Activity: Only the lines from the top of the data through the line containing "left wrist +" should be duplicated, exactly as they appear.

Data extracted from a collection
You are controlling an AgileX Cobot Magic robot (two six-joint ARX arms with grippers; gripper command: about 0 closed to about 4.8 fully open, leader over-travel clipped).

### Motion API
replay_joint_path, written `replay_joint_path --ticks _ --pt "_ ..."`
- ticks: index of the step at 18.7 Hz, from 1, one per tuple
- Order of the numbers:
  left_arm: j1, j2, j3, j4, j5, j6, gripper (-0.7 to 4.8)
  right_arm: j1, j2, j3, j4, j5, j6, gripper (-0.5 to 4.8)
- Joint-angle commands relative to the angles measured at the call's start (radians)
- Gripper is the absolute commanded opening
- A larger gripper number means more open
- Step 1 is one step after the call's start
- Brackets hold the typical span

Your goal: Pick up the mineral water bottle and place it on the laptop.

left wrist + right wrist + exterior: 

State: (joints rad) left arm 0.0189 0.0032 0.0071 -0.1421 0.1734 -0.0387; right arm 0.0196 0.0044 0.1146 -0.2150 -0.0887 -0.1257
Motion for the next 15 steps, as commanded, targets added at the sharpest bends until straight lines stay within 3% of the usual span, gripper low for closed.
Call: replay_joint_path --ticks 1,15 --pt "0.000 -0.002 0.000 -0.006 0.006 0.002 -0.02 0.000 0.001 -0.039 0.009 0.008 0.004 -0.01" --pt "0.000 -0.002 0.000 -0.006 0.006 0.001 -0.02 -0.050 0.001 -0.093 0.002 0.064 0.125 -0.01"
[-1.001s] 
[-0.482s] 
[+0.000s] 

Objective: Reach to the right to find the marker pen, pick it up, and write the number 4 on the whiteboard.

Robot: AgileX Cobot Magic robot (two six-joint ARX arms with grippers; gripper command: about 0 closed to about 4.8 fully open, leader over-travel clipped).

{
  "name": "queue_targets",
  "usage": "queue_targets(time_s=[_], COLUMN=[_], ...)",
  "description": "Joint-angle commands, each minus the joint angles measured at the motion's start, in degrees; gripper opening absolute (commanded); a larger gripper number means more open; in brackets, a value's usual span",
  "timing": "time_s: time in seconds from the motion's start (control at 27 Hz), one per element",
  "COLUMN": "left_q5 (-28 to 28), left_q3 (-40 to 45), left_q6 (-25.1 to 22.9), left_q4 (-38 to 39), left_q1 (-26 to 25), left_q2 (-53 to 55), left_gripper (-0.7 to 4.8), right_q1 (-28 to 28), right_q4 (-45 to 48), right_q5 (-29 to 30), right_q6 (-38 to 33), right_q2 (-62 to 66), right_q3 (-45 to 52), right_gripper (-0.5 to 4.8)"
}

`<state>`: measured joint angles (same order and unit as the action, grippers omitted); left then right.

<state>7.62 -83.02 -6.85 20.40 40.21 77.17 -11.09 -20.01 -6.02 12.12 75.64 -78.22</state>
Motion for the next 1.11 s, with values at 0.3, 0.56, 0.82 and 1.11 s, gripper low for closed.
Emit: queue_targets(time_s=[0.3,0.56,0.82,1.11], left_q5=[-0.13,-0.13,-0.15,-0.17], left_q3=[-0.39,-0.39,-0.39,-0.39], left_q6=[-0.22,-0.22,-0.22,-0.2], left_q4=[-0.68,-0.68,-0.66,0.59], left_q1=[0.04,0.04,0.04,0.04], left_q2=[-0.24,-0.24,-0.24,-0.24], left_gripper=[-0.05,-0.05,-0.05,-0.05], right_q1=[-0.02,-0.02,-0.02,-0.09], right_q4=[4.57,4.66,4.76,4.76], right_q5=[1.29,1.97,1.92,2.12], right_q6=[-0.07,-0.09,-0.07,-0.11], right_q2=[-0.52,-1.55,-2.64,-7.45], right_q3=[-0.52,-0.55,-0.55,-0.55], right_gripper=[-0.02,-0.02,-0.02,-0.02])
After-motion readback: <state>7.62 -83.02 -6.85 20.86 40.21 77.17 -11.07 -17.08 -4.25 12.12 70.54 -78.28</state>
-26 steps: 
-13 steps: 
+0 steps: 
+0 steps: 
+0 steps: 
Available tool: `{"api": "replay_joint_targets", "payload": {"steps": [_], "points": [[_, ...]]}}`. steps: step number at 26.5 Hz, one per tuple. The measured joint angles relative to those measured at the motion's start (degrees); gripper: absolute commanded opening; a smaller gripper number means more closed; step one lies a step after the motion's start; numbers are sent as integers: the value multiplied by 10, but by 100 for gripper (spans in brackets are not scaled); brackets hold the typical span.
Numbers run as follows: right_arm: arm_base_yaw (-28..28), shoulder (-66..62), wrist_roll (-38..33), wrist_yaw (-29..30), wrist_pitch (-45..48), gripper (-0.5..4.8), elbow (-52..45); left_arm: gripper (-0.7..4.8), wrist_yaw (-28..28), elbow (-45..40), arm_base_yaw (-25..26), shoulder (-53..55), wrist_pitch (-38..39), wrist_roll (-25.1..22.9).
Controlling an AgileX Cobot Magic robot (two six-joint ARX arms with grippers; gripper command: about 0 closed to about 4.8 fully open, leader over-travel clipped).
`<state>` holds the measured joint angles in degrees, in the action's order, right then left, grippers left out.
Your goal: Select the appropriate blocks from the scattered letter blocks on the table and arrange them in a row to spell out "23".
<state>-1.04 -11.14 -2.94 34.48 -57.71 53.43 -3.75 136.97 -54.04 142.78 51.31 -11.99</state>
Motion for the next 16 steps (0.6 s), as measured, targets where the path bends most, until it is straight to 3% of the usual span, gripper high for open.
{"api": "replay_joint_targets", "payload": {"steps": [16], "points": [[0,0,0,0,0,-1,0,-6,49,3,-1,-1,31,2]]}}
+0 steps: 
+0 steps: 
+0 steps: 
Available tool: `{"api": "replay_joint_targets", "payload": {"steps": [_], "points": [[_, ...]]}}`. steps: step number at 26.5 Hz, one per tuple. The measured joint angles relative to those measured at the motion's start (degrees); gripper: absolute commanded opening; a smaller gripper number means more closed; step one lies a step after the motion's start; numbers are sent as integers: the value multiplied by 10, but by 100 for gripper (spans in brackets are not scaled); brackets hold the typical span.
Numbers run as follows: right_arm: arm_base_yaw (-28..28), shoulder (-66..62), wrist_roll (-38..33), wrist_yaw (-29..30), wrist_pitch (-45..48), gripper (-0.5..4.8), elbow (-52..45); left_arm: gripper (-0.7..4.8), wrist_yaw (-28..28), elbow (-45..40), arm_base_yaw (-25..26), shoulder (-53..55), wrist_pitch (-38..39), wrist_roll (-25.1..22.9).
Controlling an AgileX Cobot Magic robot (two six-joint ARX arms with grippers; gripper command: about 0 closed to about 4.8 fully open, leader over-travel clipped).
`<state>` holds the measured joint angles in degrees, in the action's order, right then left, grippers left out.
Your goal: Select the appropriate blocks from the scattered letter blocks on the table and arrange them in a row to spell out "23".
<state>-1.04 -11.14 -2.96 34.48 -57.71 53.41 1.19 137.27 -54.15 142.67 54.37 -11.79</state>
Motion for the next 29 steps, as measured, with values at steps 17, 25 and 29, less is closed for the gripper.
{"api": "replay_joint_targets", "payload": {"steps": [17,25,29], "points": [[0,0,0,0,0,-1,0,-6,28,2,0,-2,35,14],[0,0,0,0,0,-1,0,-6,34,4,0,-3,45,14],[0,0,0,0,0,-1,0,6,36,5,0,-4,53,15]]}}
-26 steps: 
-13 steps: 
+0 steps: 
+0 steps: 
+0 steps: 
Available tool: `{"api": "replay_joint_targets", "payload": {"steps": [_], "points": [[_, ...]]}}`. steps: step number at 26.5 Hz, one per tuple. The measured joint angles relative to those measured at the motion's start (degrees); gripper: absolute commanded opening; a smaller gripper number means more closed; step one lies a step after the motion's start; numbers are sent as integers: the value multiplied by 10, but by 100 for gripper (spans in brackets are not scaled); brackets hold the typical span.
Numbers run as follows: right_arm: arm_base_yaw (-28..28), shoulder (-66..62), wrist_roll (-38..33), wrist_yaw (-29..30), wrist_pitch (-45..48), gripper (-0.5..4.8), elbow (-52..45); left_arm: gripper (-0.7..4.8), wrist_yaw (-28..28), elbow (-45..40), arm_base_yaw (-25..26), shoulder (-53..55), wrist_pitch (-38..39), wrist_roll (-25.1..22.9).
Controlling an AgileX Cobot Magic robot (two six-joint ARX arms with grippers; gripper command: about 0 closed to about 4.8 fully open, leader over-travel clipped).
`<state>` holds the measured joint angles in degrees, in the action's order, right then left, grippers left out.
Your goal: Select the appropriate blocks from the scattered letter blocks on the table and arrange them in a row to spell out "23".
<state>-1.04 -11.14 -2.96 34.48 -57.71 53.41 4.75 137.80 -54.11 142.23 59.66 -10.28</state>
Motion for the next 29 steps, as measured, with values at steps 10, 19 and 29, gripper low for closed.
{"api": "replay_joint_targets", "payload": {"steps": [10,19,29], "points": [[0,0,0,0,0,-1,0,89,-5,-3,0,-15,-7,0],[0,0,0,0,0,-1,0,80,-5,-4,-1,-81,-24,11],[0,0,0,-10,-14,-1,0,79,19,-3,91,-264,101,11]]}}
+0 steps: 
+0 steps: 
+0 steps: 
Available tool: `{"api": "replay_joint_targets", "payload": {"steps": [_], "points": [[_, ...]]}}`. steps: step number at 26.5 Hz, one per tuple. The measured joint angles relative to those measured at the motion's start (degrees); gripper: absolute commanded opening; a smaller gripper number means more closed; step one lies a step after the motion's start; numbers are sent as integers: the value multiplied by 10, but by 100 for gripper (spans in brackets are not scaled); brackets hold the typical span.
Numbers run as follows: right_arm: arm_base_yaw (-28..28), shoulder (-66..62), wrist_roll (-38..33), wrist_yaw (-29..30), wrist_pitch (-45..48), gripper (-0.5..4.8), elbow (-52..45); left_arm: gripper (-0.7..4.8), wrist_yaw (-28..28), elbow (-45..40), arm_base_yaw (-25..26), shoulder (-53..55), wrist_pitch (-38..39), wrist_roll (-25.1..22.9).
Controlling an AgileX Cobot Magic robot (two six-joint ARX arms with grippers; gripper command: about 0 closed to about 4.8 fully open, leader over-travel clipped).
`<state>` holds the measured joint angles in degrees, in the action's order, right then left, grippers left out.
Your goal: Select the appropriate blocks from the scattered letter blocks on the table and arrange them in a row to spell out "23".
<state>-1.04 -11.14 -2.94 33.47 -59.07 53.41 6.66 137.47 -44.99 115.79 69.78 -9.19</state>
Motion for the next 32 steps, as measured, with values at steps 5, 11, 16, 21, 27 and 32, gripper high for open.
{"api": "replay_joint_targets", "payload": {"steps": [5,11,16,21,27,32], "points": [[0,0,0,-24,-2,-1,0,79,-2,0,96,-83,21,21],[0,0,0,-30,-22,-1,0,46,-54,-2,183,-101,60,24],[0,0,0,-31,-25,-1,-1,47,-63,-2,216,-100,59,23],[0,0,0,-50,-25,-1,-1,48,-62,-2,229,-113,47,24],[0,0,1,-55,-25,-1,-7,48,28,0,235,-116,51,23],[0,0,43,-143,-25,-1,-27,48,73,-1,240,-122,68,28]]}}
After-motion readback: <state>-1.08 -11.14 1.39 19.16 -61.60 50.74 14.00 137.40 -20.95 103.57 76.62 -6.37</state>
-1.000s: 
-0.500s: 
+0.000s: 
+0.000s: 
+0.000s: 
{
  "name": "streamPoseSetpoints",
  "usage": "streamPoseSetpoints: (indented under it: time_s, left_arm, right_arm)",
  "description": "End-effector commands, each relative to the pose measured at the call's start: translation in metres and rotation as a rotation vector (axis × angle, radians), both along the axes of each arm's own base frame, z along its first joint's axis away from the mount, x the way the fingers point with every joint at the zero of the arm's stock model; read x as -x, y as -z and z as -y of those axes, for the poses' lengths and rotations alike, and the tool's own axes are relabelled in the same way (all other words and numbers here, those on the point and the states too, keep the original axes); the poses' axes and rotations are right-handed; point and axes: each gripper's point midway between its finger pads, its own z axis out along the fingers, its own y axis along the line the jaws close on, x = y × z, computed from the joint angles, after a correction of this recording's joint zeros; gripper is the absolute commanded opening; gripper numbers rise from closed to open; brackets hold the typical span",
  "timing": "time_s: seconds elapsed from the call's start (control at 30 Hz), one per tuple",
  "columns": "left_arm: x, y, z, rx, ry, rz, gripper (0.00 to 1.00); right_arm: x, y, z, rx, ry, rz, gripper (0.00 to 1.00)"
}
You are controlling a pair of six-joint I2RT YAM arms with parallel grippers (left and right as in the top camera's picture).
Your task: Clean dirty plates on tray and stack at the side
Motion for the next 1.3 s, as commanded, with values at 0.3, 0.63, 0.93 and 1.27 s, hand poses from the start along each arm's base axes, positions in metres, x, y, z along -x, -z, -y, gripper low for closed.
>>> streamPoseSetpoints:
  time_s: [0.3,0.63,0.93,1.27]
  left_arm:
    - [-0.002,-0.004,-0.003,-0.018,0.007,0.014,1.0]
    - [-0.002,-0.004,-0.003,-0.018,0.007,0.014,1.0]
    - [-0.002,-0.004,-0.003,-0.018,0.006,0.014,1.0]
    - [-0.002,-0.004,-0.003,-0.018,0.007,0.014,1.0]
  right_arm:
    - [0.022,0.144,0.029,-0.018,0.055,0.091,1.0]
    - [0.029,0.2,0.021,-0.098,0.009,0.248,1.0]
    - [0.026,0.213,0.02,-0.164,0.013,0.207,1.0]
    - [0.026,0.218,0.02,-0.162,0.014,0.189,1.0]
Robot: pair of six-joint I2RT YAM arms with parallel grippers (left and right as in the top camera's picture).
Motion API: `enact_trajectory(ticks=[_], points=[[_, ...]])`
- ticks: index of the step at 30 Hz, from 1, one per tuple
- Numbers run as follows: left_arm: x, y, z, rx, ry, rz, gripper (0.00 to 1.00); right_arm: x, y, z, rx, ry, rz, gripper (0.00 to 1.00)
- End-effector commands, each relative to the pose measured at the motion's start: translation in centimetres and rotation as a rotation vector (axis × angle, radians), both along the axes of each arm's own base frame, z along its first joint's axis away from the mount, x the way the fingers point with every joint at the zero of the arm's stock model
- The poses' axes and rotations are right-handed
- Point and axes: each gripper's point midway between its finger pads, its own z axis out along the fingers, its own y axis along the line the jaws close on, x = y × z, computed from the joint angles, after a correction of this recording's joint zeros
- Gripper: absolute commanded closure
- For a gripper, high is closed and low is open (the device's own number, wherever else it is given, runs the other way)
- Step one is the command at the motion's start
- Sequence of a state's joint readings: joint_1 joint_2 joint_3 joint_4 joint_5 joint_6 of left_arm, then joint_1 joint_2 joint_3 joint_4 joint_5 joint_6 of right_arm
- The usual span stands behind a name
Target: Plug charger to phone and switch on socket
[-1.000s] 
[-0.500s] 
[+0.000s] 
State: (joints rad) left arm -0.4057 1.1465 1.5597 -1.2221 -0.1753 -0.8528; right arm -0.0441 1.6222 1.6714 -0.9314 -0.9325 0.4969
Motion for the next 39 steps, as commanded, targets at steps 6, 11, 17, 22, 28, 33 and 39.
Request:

Exercise answer:
You are controlling an AgileX Cobot Magic robot (two six-joint ARX arms with grippers; gripper command: about 0 closed to about 4.8 fully open, leader over-travel clipped).

### Motion API
replay_joint_path, written `replay_joint_path --ticks _ --pt "_ ..."`
- ticks: index of the step at 18.7 Hz, from 1, one per tuple
- Order of the numbers:
  left_arm: j1, j2, j3, j4, j5, j6, gripper (-0.7 to 4.8)
  right_arm: j1, j2, j3, j4, j5, j6, gripper (-0.5 to 4.8)
- Joint-angle commands relative to the angles measured at the call's start (radians)
- Gripper is the absolute commanded opening
- A larger gripper number means more open
- Step 1 is one step after the call's start
- Brackets hold the typical span

Your goal: Pick up the mineral water bottle and place it on the laptop.

left wrist + right wrist + exterior: 

No other output is expected for this exercise.